**EXERCISE GOAL:**
All lines of the listing that contain "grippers" should be shown in full.

**AVAILABLE DATA:**
· · ·

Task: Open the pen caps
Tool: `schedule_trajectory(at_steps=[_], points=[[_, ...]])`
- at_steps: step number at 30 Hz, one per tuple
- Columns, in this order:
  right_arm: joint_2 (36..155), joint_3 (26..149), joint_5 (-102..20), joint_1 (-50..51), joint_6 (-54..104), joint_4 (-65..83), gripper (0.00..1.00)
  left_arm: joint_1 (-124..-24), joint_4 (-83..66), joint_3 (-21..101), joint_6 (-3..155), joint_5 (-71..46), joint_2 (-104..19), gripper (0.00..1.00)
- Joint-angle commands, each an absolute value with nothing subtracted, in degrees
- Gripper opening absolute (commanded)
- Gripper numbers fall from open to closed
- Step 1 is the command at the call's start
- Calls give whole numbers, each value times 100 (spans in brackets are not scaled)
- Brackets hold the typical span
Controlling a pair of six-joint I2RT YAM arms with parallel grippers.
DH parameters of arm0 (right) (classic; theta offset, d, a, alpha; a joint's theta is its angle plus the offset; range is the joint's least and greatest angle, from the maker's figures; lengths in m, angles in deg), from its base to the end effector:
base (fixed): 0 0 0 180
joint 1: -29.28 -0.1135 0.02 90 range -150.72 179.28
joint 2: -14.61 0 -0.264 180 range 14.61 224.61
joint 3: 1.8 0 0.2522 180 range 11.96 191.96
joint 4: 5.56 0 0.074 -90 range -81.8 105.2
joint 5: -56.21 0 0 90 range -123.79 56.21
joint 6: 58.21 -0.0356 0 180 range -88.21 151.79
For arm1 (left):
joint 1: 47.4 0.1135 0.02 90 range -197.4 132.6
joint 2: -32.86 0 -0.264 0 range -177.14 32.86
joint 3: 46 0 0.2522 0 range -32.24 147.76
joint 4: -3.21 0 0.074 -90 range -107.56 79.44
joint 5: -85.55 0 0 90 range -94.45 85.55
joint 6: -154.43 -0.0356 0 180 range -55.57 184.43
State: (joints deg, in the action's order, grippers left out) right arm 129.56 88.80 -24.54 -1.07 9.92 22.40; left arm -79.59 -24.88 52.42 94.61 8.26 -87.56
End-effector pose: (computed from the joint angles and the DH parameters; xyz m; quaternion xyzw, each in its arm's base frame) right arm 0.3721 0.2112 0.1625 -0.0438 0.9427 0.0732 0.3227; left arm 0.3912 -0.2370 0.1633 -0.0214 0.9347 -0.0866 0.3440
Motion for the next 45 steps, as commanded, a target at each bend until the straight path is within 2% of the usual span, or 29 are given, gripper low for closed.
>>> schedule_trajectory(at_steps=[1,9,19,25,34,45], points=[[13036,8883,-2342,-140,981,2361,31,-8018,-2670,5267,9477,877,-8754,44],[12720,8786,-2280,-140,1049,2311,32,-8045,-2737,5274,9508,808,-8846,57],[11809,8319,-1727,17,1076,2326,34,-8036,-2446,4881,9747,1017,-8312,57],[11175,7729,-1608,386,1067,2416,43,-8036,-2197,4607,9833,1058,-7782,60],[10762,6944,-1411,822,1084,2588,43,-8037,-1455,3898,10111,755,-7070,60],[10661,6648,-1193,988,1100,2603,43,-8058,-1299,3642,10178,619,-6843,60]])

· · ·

**SOLUTION:**
Controlling a pair of six-joint I2RT YAM arms with parallel grippers.
State: (joints deg, in the action's order, grippers left out) right arm 129.56 88.80 -24.54 -1.07 9.92 22.40; left arm -79.59 -24.88 52.42 94.61 8.26 -87.56

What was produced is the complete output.